DATE
November 22, 2016
TIME
3pm
LOGISTICS
- hangouts
AGENDA
- report progress for all tasks
PARTICIPANTS
Jean-Pierre Lorre, Sarah Zribi, Tom Jorquera, Maxence Bunel, Zied Sellami (LINAGORA); Michalis Vazirgiannis, Polykarpos Meladianos, Antoine Tixier (LIX)
MINUTES
- Linagora is working on the speech-to-text model for French. The corpus enrichment strategies did not significantly improve performance, the main finding was that a bigger corpus was required. The old 100-hours corpus has now doubled in size. In parallel Ilyes in working on improving the ASR model itself, both from the architecture and tuning standpoint. In particular he is investigating autoencoders and bottleneck features.

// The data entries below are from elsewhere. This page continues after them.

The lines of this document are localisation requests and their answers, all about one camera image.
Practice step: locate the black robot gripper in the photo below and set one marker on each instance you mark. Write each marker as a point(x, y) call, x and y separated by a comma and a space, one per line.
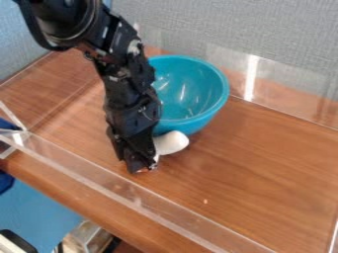
point(131, 121)

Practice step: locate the brown white toy mushroom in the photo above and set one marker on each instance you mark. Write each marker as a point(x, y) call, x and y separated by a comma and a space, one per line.
point(161, 145)

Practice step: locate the blue ceramic bowl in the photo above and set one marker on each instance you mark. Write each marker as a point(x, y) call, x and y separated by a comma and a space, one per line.
point(194, 90)

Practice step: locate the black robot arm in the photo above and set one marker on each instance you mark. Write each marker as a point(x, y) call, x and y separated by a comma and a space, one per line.
point(82, 24)

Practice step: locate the clear acrylic front barrier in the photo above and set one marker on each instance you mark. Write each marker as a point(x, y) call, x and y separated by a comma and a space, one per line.
point(185, 222)

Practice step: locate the clear acrylic barrier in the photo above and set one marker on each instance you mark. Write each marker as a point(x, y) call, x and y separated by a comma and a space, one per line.
point(278, 86)
point(185, 222)

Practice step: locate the black white object bottom left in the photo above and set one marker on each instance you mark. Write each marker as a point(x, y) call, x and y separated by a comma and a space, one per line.
point(14, 244)

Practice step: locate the clear acrylic back barrier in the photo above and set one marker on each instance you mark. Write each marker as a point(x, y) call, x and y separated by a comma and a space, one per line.
point(278, 86)

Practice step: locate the clear acrylic left bracket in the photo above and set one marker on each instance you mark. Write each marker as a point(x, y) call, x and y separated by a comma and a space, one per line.
point(11, 128)

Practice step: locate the grey metal frame below table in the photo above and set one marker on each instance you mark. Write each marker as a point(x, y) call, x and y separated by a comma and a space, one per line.
point(88, 238)

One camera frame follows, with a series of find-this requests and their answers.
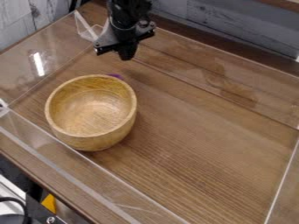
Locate black cable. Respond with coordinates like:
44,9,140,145
0,196,33,224

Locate clear acrylic tray walls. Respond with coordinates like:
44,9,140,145
0,17,299,224

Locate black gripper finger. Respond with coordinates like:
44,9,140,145
117,49,128,60
127,41,139,59

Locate clear acrylic corner bracket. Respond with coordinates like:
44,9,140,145
73,10,108,42

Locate purple eggplant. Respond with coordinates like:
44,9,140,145
108,73,124,81

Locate brown wooden bowl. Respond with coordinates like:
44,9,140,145
44,74,137,151

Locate black device with yellow label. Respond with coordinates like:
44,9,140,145
25,194,67,224

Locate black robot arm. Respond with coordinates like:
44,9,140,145
93,0,156,60

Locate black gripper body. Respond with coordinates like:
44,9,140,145
93,19,156,55

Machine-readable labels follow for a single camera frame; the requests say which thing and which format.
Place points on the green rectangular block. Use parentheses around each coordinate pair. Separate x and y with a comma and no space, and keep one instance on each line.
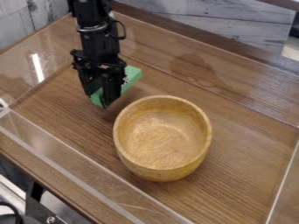
(132,75)

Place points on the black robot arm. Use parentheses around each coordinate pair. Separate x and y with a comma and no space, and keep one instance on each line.
(92,12)

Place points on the brown wooden bowl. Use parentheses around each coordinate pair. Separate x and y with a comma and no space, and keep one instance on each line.
(161,135)

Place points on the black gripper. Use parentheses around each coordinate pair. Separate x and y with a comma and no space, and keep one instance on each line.
(96,57)

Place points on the clear acrylic tray walls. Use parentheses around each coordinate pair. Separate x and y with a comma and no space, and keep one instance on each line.
(56,135)

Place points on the black table leg frame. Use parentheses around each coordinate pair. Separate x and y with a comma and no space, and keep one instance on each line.
(34,209)

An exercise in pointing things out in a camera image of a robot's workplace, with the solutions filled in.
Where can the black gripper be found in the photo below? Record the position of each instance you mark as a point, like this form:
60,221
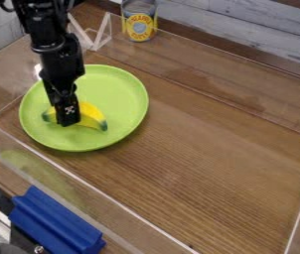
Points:
61,69

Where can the yellow toy banana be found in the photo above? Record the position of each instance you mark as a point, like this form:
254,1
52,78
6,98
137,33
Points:
91,116

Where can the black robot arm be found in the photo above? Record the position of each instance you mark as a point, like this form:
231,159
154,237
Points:
44,20

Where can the green round plate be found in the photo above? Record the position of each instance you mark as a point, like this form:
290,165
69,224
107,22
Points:
109,88

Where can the yellow labelled tin can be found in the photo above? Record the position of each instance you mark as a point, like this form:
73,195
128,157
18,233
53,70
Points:
139,20

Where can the blue plastic clamp block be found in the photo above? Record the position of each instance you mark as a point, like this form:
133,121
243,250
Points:
52,225

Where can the clear acrylic triangle bracket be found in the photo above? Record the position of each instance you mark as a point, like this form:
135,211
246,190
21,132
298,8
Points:
91,38

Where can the clear acrylic front wall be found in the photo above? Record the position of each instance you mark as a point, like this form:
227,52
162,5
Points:
127,232

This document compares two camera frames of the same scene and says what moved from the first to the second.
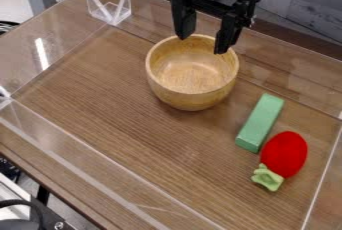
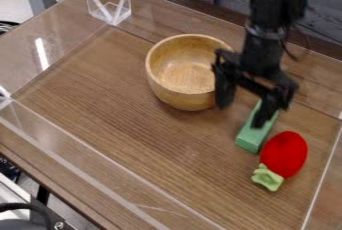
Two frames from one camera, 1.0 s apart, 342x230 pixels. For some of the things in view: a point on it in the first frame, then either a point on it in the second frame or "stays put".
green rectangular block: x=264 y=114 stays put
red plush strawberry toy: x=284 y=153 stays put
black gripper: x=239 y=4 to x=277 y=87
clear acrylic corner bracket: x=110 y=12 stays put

- Linagora has also constructed a large corpus of French text from Wikipedia to build a French language model (based on RNN).
- LIX has extended the offline summarizer to French (using the corpus sent by Tom to build a custom list of stopwords), has puhsed the code to the dedicated repo and deployed the updated web app. LIX also keeps looking into NLG to improve the offline summarizer.
- LIX has started working on the design of the APIs in accordance with Tom's initial proposal. The offline system will be based on simple rest while the real-time will need both rest and socket.
- Preliminary versions of deliverables 5.2. and 5.3. have been delivered by LIX
- An email recommendation data challenge (for M1 or M2 course, to be determined) will be launched in January. There will be two outreach events: one at the beginning of the competition and one at the end. Linagora will tell LIX whether an internal data set or the Enron data set should be used.
- The barcamp for SP5 will be held in Palaiseau in January, and will be about finalizing the API communication. To minimize travel, the barcamp and the first outreach event for the data competition will be synchronized.